**YOUR GOAL**
List each line of the data in which the string "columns" appears.

**DATA SHOWN**

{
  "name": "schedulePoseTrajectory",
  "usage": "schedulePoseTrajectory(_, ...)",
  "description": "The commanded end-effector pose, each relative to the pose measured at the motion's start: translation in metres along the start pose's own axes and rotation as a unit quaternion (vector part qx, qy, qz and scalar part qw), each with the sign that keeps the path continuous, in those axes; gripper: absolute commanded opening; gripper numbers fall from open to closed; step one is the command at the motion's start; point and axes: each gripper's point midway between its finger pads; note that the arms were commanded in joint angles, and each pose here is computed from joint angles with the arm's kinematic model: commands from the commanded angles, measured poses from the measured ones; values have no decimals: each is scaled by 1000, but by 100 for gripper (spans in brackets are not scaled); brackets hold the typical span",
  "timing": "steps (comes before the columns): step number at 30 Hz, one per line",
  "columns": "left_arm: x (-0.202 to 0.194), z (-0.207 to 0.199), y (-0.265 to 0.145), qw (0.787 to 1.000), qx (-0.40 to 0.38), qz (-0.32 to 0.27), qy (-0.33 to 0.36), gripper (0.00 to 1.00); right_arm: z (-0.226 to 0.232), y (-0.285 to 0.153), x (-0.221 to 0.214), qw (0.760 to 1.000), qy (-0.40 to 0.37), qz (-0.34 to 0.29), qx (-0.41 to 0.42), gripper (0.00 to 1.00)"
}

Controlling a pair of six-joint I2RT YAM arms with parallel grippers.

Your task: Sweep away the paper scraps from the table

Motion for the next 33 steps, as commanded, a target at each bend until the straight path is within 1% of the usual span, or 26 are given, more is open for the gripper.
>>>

**TASK RESULT**
  "timing": "steps (comes before the columns): step number at 30 Hz, one per line",
  "columns": "left_arm: x (-0.202 to 0.194), z (-0.207 to 0.199), y (-0.265 to 0.145), qw (0.787 to 1.000), qx (-0.40 to 0.38), qz (-0.32 to 0.27), qy (-0.33 to 0.36), gripper (0.00 to 1.00); right_arm: z (-0.226 to 0.232), y (-0.285 to 0.153), x (-0.221 to 0.214), qw (0.760 to 1.000), qy (-0.40 to 0.37), qz (-0.34 to 0.29), qx (-0.41 to 0.42), gripper (0.00 to 1.00)"

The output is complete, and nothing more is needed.